Die Vorsitzende gewinnt das Mitgliedervotum nur sehr knapp. Deswegen kandidiert sie nicht mehr.

Politik: Matthias Schiermeyer (ms)

Stuttgart - Die SPD im Südwesten muss sich eine neue Führung suchen: Obwohl Landeschefin Leni Breymaier den Mitgliederentscheid über die Landesspitze mit einem Vorsprung von 39 Stimmen gewonnen hat, verkündete sie ihren Rückzug von den Parteiämtern. Den Entschluss hatte Breymaier bereits gefasst, nachdem die erste von zwei Auszählungen am Montagabend eine hauchdünne Differenz von 21 Stimmen zugunsten ihres Herausforderers Lars Castellucci ergeben hatte. Am Ende entfielen von den 18 936 gültigen Stimmen 9176 (48,46 Prozent) auf Breymaier und 9137 (48,25) auf Castellucci.

 

Eine ziemlich lange SMS an Andrea Nahles

„Das Ergebnis ist schwierig“, sagte sie schon Stunden zuvor. „Es sieht zur Zeit so aus, dass weder Castellucci noch ich 50 Prozent der Mitglieder erreichen.“ Grund sind die 623 Enthaltungen (3,29 Prozent). Sie habe sich mehr Klarheit erhofft. Nun „haben wir halbe halbe“. Dies sei ihr zu wenig, um die Landespartei zu führen und zu einen. Ihre Schlussfolgerung: „Die Partei ist ziemlich zerrissen und das mittendurch.“ Dies verlange Konsequenzen. „Mir geht es nicht um mich, sondern um die Zukunft meiner SPD, die mir am Herzen liegt.“ Deswegen habe sie der Parteichefin Andrea Nahles noch in der Nacht eine „ziemlich lange sms“ geschrieben und angekündigt, dass sie am Samstag beim Landesparteitag in Sindelfingen nicht mehr für den Vorsitz kandidieren werde. Dem Parteipräsidium und dem Bundesvorstand wolle sie dann auch nicht mehr angehören.

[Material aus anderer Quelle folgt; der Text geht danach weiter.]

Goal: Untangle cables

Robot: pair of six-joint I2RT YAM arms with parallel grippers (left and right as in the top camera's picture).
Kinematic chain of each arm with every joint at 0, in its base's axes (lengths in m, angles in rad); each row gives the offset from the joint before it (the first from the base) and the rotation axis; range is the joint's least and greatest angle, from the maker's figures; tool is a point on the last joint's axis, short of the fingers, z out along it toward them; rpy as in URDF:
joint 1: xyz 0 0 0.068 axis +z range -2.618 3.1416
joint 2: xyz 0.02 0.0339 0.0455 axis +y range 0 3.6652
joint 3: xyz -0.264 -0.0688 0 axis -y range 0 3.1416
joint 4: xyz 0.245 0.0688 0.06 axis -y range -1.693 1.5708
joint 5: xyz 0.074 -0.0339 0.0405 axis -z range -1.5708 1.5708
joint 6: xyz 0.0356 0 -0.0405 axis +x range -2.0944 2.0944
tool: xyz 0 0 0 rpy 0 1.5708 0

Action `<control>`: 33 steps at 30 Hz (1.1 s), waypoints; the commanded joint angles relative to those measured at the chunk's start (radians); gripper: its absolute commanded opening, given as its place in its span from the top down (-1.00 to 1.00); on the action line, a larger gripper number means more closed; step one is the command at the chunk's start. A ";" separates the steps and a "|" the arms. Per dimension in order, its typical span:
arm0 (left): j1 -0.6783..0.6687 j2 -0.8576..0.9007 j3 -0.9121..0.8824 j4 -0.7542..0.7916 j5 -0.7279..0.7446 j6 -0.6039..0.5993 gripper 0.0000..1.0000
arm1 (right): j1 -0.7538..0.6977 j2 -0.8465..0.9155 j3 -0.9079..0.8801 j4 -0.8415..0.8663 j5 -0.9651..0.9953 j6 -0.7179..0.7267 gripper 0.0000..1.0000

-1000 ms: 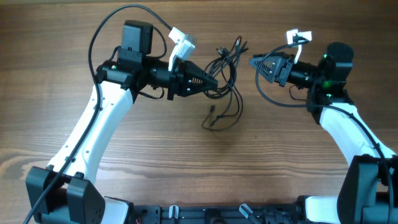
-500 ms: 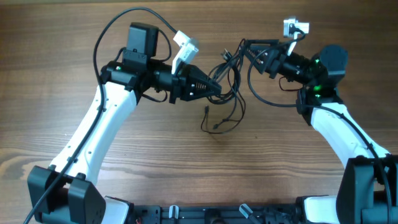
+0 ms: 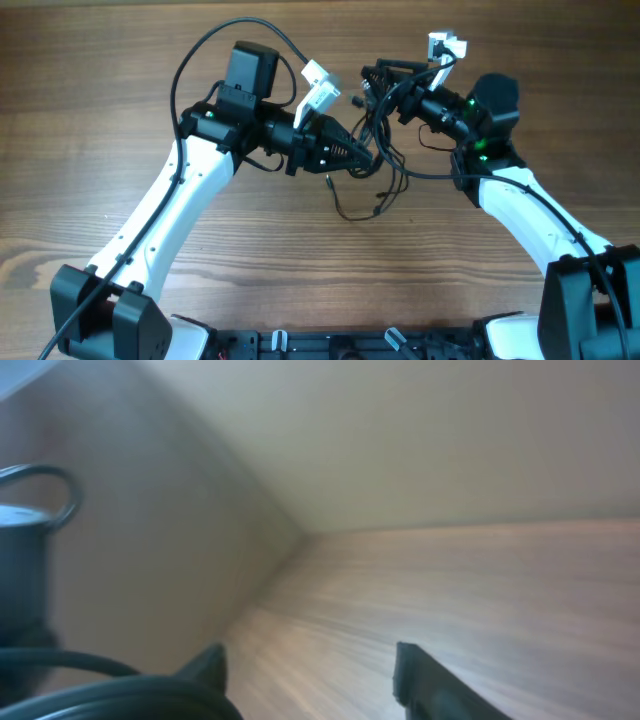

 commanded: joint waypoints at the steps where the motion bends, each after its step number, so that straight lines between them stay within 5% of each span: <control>1: 0.000 -0.021 0.005 0.003 0.061 -0.066 0.92 | -0.046 0.002 0.006 -0.123 0.486 -0.004 0.77; 4: 0.000 -0.025 0.005 0.003 0.061 -0.066 0.92 | -0.110 0.001 0.006 -0.205 0.771 -0.009 0.91; 9: 0.017 -0.025 0.005 0.003 0.061 -0.069 0.92 | -0.296 0.001 0.007 -0.213 0.777 -0.008 0.91; 14: 0.106 -0.025 0.005 0.063 0.057 -0.071 0.92 | -0.491 -0.014 0.008 -0.200 0.404 -0.015 0.91; 16: 0.134 -0.025 0.005 0.207 0.034 -0.171 0.92 | -0.502 -0.027 0.008 -0.166 0.257 -0.014 0.91; 20: 0.135 -0.025 0.005 0.480 -0.438 -0.621 0.92 | -0.501 -0.121 0.008 -0.159 0.136 0.030 0.91; 25: 0.137 -0.025 0.005 0.351 -0.624 -0.671 0.92 | -0.501 -0.322 0.008 -0.367 0.341 -0.008 0.91; 28: 0.134 -0.024 0.005 0.148 -1.025 -0.831 0.92 | -0.500 -0.425 0.008 -0.385 0.164 -0.059 0.91; 30: 0.111 -0.012 0.005 0.232 -0.958 -0.852 0.92 | -0.479 -0.449 0.008 -0.292 -0.142 -0.043 0.91; 33: -0.014 0.037 0.005 0.649 -0.507 -0.675 0.92 | -0.333 -0.445 0.008 -0.271 -0.222 -0.056 0.91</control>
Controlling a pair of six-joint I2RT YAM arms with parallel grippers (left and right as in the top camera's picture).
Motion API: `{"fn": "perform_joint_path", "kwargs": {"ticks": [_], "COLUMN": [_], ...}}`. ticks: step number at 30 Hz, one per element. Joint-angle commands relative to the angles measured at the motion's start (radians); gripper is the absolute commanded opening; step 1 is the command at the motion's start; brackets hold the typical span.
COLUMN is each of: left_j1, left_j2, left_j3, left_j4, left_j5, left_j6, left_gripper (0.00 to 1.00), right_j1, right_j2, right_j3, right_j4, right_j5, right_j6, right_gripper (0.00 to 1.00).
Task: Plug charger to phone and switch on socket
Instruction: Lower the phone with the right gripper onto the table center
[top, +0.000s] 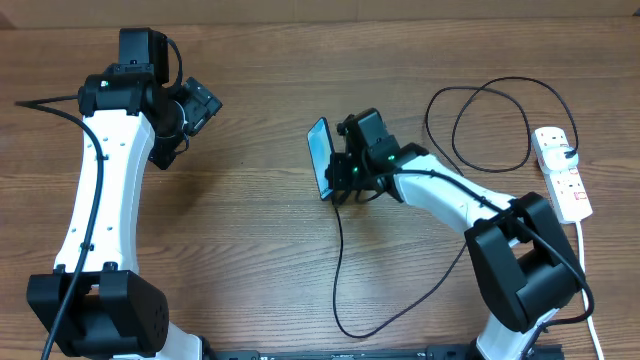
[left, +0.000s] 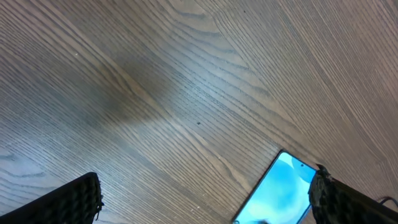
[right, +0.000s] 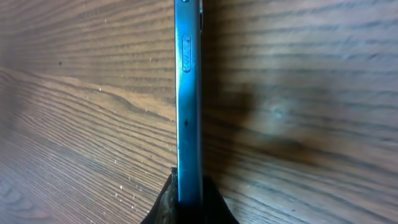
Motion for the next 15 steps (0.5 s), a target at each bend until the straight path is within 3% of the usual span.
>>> {"fn": "perform_joint_path", "kwargs": {"ticks": [1,6,9,15], "left_j1": [-0.002,-0.002,-0.002,-0.002], "left_j2": [-0.022,-0.022,-0.022,-0.022], "left_j3": [0.014,0.014,0.014,0.014], "left_j4": [-0.003,-0.003,-0.003,-0.003], "left_j5": [-0.018,-0.018,-0.018,-0.018], "left_j6": [0.012,0.012,0.012,0.012], "left_gripper": [1.0,1.0,1.0,1.0], "right_j1": [0.032,0.057,0.058,0.058], "right_j2": [0.004,0.004,0.004,0.004], "right_j3": [-0.053,-0.069,-0.069,-0.069], "right_j4": [0.01,0.037,0.038,0.037], "right_j5": [0.002,0.005,0.016,0.045], "right_j6": [0.029,0.029,0.029,0.028], "right_gripper": [0.04,0.06,0.16,0.19]}}
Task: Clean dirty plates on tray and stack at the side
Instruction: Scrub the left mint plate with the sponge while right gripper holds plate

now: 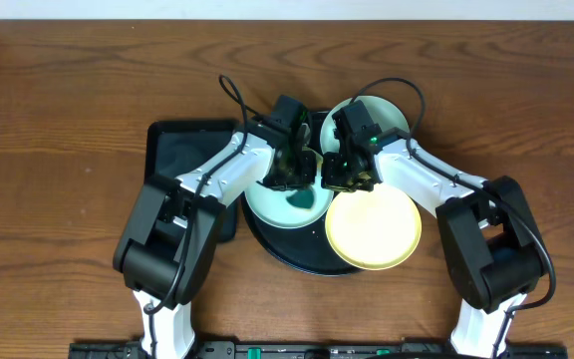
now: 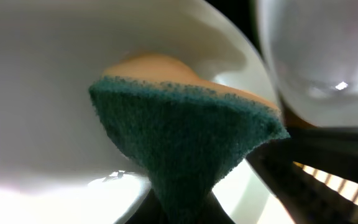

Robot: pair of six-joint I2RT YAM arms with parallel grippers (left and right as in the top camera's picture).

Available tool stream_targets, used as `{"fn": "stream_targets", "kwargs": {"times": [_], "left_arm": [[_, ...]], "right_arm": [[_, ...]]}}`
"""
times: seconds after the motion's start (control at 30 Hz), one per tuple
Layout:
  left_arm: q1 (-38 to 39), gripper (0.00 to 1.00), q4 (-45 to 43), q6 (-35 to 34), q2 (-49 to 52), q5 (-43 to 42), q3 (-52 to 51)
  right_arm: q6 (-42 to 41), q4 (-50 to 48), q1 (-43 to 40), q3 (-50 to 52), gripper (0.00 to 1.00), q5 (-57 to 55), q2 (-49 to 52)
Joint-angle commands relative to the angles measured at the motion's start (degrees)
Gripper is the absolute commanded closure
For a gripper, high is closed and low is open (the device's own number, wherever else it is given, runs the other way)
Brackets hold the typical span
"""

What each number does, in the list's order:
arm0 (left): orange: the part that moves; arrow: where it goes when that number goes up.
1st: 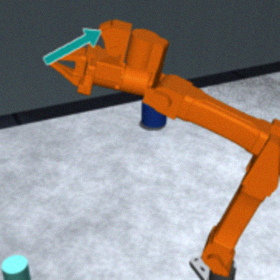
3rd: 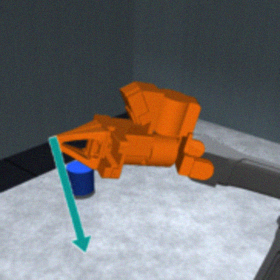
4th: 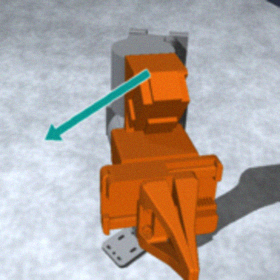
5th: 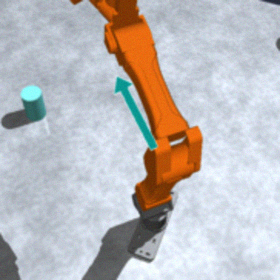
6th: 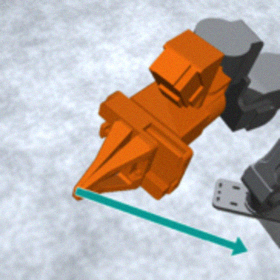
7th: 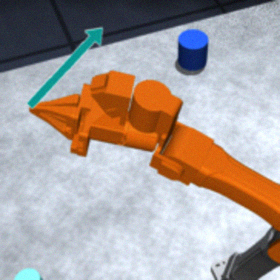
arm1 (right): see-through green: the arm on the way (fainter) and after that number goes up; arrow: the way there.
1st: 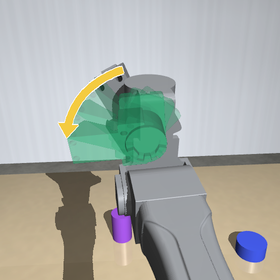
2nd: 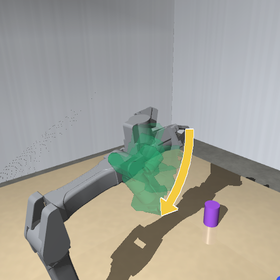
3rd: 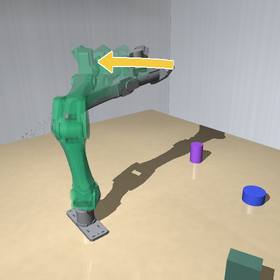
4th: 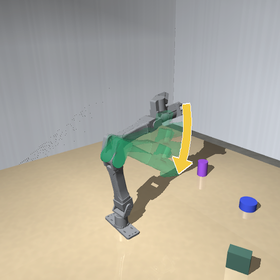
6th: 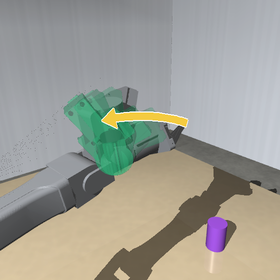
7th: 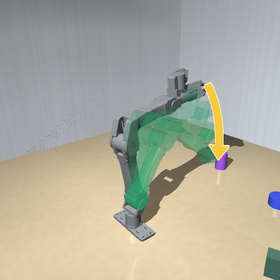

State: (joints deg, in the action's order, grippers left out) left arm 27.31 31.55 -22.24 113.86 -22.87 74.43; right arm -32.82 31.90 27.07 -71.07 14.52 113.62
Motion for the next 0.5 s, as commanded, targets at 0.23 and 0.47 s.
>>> {"fn": "stream_targets", "kwargs": {"times": [0.23, 0.47], "left_arm": [[0.7, 0.92, 4.9, 0.8, 1.4, 24.8, 3.5], [0.8, 0.93, 14.3, -1.3, 1.5, 33.1, 6.1]], "right_arm": [[0.3, 0.6, 0.0, 1.9, 0.99, -1.2, 1.8], [0.3, 0.6, 0.0, 1.9, 0.99, -1.2, 1.8]]}}
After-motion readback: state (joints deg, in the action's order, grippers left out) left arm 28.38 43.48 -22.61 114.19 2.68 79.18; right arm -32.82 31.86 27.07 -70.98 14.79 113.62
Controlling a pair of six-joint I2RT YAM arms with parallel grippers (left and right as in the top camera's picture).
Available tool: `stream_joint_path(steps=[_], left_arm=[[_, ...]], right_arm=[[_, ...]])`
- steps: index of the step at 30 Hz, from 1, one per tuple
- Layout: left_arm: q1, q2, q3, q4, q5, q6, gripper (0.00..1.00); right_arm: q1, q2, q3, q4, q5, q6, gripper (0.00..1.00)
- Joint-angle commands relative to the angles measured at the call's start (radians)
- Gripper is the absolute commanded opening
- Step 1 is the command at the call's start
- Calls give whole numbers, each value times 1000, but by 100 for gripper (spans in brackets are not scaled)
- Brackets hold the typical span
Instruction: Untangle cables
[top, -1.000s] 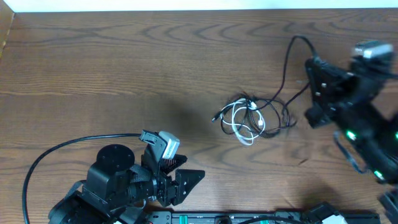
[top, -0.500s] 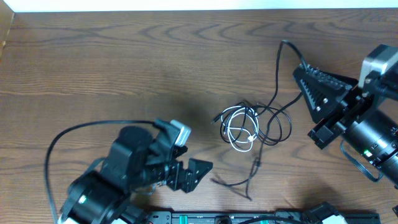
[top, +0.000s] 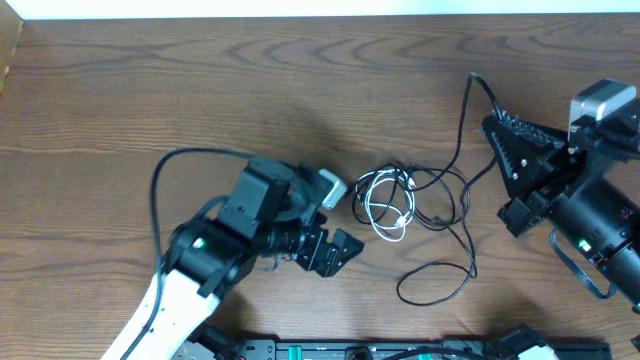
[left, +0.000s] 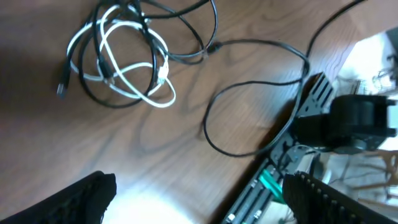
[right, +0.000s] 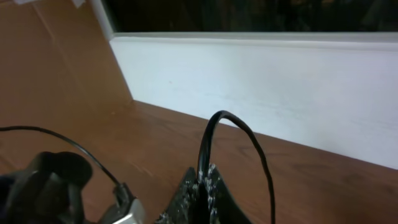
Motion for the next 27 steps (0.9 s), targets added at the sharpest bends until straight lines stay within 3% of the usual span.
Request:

Auch ihren Herausforderer nahm Breymaier in die Pflicht: Sie habe den bisherigen stellvertretenden Vorsitzenden am Mittag aufgefordert, „dass wir gemeinsam dem Parteitag einen dritten Kandidaten vorschlagen – eine Persönlichkeit, die in der Lage ist, die SPD in Baden-Württemberg zusammenzuführen“. Jetzt sei keine Zeit für Egoismen. „Wir haben gemeinsam Verantwortung für die SPD – alle, die kandidiert haben.“ Wenn er das für sich anders bewerte, sei es seine Entscheidung. Aber „wenn Lars Castellucci und ich gemeinsam einen Vorschlag machen, wäre das ein Zeichen in die Partei hinein.“ Wer der Kompromisskandidat sein könnte, darüber wollte sie nicht spekulieren.

Frank Mentrup wagt sich vor

Da lief die Suche hinter den Kulissen schon auf Hochtouren. Nur Karlsruhes Oberbürgermeister Frank Mentrup wagte sich zunächst hervor und nannte Fraktionschef Andreas Stoch als gute Alternative. „Da wir jetzt in die intensive Vorbereitung eines Landtagswahlkampfes einsteigen müssen, hätte das auch eine vorfestlegende Wirkung, die in der Ausrichtung auf diese Wahl durchaus Sinn machen kann.“

Angesichts der sich überstürzenden Ereignisse geriet es fast zur Randnotiz, dass Breymaier auf Nachfrage erwähnte, dass ihre umstrittene Generalsekretärin ebenso aufhört: „Ich weiß, dass Luisa Boos nicht mehr als Generalsekretärin antreten wird.“ Damit dürfte Fraktionsvize Sascha Binder, der Boos ablösen will, freie Bahn haben.